The End of Rational Thought

picture from google maps which appears to show people vanishing

Teatr im. Juliusza Słowackiego, Krakow, Poland | ©
Łukasz Pompa Google Maps

We were scientists, once. Then came the vanishings.

Epidemiologists called it a virus. They claimed some airborne illness afflicted the vanished on a sub-cellular level, causing their cells to spontaneously self-cannibalize. Physicists were split. Some insisted the vanished had slipped into an alternate dimension, while others talked of a warp in the space-time continuum. Psychologists tried to convince everyone it was mass hallucination, and said all we needed was a little therapy.

But me, I was an anthropologist, and I’ve grown to think there is an expiration date on reality. For a time, we worshipped gods of earth and climate, so at their mercy we were. Then we had the gods of laws and kindness—to get along as community grew. Once global, we worshipped science, believing every happening bound by reason.

And what we worship now, I cannot say. I just know I am a scientist no more.

149 words

This little bit of strangeness has been an edition of What Pegman Saw. To read more stories inspired by the prompt or to submit your own, click here.

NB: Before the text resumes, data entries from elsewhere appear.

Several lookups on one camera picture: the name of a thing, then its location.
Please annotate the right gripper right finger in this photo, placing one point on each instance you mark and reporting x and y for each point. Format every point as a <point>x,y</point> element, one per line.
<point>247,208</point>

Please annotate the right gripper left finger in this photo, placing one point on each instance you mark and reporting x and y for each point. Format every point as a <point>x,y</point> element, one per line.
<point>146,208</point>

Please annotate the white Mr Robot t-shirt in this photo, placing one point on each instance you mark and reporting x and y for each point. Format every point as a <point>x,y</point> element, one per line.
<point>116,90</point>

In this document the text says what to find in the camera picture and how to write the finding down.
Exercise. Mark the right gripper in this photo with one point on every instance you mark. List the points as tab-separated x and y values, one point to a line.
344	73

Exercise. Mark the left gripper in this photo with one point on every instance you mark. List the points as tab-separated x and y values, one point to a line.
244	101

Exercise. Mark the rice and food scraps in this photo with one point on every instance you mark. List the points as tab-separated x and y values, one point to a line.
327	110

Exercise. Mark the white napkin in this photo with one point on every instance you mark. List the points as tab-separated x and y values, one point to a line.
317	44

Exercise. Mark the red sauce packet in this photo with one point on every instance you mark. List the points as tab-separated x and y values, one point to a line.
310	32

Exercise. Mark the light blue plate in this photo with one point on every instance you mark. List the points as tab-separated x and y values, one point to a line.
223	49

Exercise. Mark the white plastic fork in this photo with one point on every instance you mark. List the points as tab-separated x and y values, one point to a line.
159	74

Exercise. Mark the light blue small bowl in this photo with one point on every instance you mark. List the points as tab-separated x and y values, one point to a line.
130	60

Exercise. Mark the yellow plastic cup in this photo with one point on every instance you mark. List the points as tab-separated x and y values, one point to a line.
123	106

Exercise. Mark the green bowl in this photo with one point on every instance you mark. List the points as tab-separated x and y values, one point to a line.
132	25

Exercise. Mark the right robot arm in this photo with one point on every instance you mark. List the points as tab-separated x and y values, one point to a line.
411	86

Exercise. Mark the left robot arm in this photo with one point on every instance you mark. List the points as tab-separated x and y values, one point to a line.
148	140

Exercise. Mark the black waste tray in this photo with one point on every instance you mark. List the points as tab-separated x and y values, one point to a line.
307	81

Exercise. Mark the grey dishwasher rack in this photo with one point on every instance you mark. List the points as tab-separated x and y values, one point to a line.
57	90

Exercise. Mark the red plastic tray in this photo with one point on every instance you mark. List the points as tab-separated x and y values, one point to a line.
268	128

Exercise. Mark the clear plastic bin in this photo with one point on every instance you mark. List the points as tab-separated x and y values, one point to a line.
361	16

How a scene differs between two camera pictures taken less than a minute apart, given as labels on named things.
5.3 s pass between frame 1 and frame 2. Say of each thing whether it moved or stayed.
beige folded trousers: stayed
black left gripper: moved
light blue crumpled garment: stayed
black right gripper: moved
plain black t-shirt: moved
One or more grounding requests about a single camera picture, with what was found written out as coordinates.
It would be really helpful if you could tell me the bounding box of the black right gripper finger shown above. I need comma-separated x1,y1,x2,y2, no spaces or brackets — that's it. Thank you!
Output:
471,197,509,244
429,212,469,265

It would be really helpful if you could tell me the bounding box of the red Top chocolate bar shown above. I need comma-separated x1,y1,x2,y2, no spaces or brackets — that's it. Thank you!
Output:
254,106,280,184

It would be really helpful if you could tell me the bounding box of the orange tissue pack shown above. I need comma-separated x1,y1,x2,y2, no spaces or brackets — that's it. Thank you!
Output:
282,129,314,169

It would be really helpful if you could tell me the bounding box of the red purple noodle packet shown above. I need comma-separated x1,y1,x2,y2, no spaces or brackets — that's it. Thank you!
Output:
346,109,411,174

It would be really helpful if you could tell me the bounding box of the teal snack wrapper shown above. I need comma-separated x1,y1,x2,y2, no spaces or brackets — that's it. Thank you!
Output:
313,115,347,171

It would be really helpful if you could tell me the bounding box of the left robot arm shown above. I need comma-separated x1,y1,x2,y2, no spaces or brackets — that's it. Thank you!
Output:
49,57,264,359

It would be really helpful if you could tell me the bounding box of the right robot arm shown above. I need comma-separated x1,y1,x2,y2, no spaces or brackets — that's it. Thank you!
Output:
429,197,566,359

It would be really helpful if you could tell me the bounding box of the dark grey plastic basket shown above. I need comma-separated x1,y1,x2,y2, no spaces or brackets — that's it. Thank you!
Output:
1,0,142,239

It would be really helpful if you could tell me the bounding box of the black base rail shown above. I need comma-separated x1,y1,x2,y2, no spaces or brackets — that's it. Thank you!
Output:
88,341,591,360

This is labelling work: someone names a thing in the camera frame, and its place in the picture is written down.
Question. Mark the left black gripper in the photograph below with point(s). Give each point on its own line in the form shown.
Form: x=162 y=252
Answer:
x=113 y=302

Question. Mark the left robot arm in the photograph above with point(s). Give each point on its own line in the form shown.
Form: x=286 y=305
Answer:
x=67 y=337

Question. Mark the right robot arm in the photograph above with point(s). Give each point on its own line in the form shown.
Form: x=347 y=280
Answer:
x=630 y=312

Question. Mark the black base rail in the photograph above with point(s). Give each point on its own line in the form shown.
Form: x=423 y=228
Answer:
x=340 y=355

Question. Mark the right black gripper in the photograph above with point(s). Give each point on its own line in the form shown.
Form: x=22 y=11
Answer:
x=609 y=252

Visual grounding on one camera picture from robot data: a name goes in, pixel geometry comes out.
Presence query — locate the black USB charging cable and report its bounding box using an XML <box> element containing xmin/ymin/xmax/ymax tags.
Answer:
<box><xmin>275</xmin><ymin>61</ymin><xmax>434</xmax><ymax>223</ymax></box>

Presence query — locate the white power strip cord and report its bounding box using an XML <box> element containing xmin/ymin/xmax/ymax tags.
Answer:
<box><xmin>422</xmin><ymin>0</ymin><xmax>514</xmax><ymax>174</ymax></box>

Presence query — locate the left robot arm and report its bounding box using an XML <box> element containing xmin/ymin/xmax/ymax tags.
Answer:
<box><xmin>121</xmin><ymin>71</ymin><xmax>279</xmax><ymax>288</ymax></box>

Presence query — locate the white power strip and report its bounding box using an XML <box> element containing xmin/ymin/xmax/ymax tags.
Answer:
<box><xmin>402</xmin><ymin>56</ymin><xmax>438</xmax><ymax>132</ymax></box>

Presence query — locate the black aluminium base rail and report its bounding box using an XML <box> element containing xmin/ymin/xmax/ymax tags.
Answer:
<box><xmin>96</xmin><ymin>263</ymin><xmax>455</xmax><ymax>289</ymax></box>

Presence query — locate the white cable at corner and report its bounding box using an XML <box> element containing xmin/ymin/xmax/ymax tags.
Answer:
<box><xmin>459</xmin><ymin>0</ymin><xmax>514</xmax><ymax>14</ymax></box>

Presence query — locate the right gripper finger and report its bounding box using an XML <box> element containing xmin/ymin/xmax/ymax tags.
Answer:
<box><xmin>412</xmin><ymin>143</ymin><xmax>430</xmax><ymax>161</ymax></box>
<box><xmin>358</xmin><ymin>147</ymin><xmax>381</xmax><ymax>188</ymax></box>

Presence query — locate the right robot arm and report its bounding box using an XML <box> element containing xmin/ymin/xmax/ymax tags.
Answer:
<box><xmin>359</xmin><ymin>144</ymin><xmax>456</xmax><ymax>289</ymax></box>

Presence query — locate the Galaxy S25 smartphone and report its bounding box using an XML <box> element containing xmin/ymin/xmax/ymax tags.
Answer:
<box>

Pretty strange, I know. Partially inspired by The Leftovers, partially inspired by a fevered dream from  The Cold From Hell. For the past ten days I have been getting my ass kicked by a non-fictional virus. Instead of making me disappear, it just makes me want to. I’m finally beginning to feel human today–food sounds good and I slept through the night without choking on my own snot. It’s good to be alive.

 

15 Comments

  1. Excellent story. The fever has obviously done you good!

    Liked by 2 people

    1. I’m just glad I’m still here.

      Like

  2. Fantastic combination of the unknown and what we perceive as reality. Loved it!

    Liked by 2 people

  3. Excellent story- love the different explanations – clever.

    Liked by 1 person

    1. Thanks Francine. Thanks for reading!

      Like

  4. i looked right through the photo till about halfway into the narrative something told me to look back at it.. Whoa.. This was excellent. Bravo.

    Liked by 2 people

    1. Lol, isn’t that a crazy picture?! Thanks for reading and commenting, Violet.

      Like

  5. I cannot believe how parallel our stories are. Where I predict the abandonment of Logic, you speak of the end of rational thought. Such a nice exploration of the concept that if you have a hammer, everything looks like a nail. Sorry you have been sick and wish you a happier rest of yourholiday!

    Liked by 2 people

    1. Thanks Andrea, have a happy holiday yourself!

      Liked by 1 person

  6. Brilliant – I am so glad I read backwards through the links and saved the best for last. The scope of this is great tackling time and professions and science and logic and emotion and then, at the end, devoid of it all, of reason. It’s how most people feel at the end.

    Liked by 2 people

    1. Oh, boy, I think you’re right about how people feel at the end, Kelvin. Thanks for reading!

      Liked by 2 people

  7. As Josh said, the fever did you good. (Still, I’m awfully sorry you have been so sick. I hate being so down and out I’d rather die.) I love where you took this time-lapse photo!

    Liked by 1 person

    1. Thanks Lish! Man I would not wish this cold on anyone. I’m on Day 12. Ugh!

      Like

  8. peterkirsch

    Oh no, KR! I’m sorry a bug got you down, esp. so close to the holidays.
    Still, quite proud of you for finding the motivation and energy to still write us this li’l ditty.